The resurrection of this trans-regional connectivity has far more to do with the collapse of the Soviet Union three decades ago than the rise of China, hence we can expect these Silk Roads to flourish in all directions, irrespective of China's influence over the Asian system.

Variables for the future

Now let us infuse some unprecedented variables into our construct of the Asian future.

First, demographics. The world is headed not towards rampant overpopulation as many feared two decades ago, but rather a plateau of perhaps no more than nine billion people - followed by a rather precipitous collapse. China, Japan, South Korea, Singapore and other Asian nations are ageing rapidly and have fallen below replacement fertility levels. Their need to import foreign manpower is evident in Japan, which is now home to nearly three million foreigners, including legions of young Vietnamese and Indians. The country least known for welcoming outsiders has become an immigrant magnet.

China too has a very cautious approach towards immigrants, yet is also heavily importing South-east Asians to fill its labour shortages. We are witnessing a new era of Asian mass migrations from young to old societies, reinforcing the melting pot nature of the region.

Another driver of this demographic swirl: climate change. The estimated 10 million Indonesians working in Malaysia already represent the region's largest cross-border community. What will happen as rising sea levels engulf Indonesia's coastlines, drought scorches its agriculture, and heat effects broil its population?

No place is immune to climate effects, but Intergovernmental Panel on Climate Change models are more favourable towards upper peninsular Malaysia, Myanmar, Japan and Mongolia than equatorial latitudes. We should not be surprised to find tens of millions of Bangladeshis in northern Myanmar, and perhaps hundreds of millions of Chinese in Siberia decades from now.

Today's technological breakthroughs befit a world of people more on the move.
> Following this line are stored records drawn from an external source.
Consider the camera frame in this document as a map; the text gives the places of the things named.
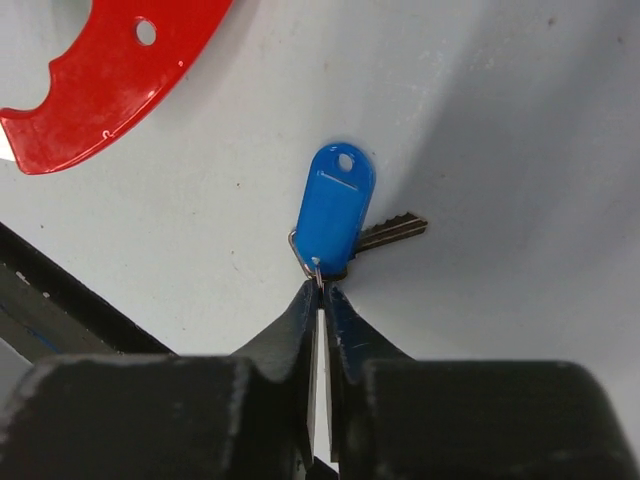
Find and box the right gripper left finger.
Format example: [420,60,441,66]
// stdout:
[1,281,320,479]

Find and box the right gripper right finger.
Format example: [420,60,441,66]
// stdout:
[323,284,639,479]

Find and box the blue tag key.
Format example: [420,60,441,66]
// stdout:
[288,142,428,285]

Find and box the metal keyring holder red handle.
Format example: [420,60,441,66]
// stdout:
[1,1,231,175]

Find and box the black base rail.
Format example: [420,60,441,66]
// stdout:
[1,225,173,362]

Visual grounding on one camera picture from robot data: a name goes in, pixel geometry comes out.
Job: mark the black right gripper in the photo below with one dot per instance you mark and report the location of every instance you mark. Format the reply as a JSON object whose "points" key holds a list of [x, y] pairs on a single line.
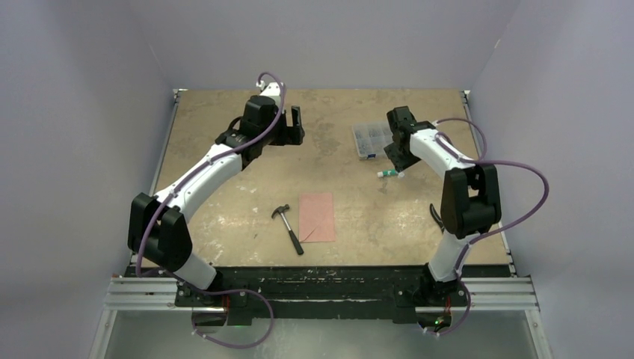
{"points": [[401, 164]]}

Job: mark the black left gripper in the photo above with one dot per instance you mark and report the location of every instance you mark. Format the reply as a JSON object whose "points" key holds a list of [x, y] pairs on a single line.
{"points": [[290, 135]]}

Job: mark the white green glue stick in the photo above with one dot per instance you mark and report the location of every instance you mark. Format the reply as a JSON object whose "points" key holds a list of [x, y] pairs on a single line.
{"points": [[387, 173]]}

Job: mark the black handled hammer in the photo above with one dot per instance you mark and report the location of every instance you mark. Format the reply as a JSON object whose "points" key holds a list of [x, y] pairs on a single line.
{"points": [[280, 211]]}

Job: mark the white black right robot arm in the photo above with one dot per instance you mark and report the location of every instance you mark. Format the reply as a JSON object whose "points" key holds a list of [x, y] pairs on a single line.
{"points": [[470, 200]]}

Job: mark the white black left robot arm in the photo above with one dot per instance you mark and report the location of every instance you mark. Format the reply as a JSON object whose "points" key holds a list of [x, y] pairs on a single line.
{"points": [[158, 223]]}

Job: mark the clear plastic screw organizer box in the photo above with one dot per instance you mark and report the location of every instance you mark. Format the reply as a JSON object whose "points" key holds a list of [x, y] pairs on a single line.
{"points": [[371, 138]]}

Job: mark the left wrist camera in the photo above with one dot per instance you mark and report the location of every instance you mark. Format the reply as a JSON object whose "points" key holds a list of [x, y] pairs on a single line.
{"points": [[272, 90]]}

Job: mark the black handled pliers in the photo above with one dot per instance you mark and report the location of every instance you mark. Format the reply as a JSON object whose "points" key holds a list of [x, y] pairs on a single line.
{"points": [[436, 217]]}

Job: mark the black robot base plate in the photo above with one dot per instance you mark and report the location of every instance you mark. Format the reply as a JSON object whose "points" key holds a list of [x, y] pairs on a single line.
{"points": [[324, 292]]}

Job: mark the aluminium frame rail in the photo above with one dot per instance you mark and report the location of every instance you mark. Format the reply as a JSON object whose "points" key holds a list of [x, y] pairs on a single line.
{"points": [[354, 227]]}

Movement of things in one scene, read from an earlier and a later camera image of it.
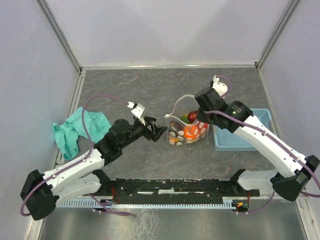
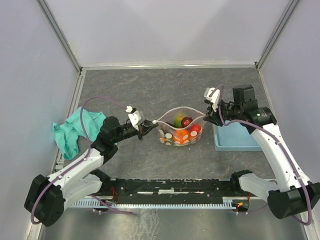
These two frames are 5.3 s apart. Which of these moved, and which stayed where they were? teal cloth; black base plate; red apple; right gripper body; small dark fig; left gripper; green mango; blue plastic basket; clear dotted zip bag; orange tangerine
Moved: clear dotted zip bag; left gripper; right gripper body; red apple; green mango; small dark fig; orange tangerine
Stayed: black base plate; teal cloth; blue plastic basket
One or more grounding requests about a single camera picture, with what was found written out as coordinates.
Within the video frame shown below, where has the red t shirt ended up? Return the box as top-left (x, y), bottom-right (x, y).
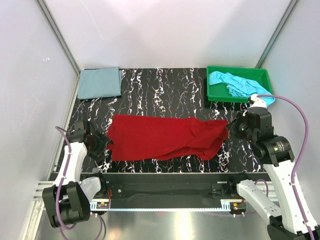
top-left (107, 114), bottom-right (229, 161)

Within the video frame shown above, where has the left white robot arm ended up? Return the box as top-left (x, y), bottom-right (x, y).
top-left (42, 120), bottom-right (111, 229)

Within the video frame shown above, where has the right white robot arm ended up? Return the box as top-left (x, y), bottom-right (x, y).
top-left (227, 107), bottom-right (320, 240)

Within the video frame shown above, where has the green plastic bin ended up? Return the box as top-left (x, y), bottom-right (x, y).
top-left (206, 66), bottom-right (273, 104)

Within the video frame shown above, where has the crumpled cyan t shirt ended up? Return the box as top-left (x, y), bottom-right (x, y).
top-left (207, 70), bottom-right (275, 106)

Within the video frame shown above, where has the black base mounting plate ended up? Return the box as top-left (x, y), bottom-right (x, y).
top-left (79, 172), bottom-right (256, 210)

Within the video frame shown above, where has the folded grey-blue t shirt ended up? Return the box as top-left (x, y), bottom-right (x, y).
top-left (77, 67), bottom-right (122, 100)

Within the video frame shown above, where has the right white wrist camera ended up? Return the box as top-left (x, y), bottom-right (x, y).
top-left (248, 94), bottom-right (267, 109)

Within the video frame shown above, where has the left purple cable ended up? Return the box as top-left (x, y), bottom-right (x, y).
top-left (54, 126), bottom-right (103, 239)

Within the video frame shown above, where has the purple cable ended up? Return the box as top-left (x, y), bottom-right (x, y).
top-left (54, 126), bottom-right (103, 239)
top-left (204, 94), bottom-right (318, 240)

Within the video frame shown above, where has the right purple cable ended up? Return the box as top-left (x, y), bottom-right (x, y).
top-left (204, 94), bottom-right (318, 240)

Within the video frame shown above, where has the aluminium rail frame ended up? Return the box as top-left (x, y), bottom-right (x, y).
top-left (32, 181), bottom-right (306, 213)
We are moving from reliance on heavy and polluting hydrocarbon energy towards more localised renewable and alternative resources such as wind and solar ones. Thousands of satellites circulate in orbit and portable 5G base stations can be erected anywhere. A large share of the workforce is made up of telecommuters. There may still be tensions across Asia and globally. Armed interventions and land grabs may be the new territorial geopolitics. Access to climate oases may be restricted while others scavenge in a more neo-mediaeval landscape. Bio-therapies and other medical treatments could exacerbate inequality, both economic and genetic.

Singapore in a changing world

Where does all of this leave Singapore? The more unpredictable the future appears, the more individuals seek refuge in islands of stability, well-governed enclaves that offer the virtues of security and connection humans innately desire. Already we have enough housing stock to support a population of seven million or more if we so choose, and demographic transition makes higher immigration an eventual necessity.

At the same time, becoming a leader in sectors ranging from advanced manufacturing to vaccines requires fresh minds and knowledgeable technicians, as well as manpower to export innovations to a global society that constantly craves upgrades.

Singapore's success to date is owed in no small part to being prepared for a wide range of scenarios, equally paranoid about both threats implied in the proverb "come hell or high water". The future is almost never either/or; it is far more often both/and. That means it is neither all utopia nor all dystopia, not all hyper-globalisation, nor all hyper-localisation.

Our global system evolves the way humanity does, not through grand design or random accident but by adaptation to changing realities. The faster we react to an accelerating world, the better our chances of shaping the future to our benefit.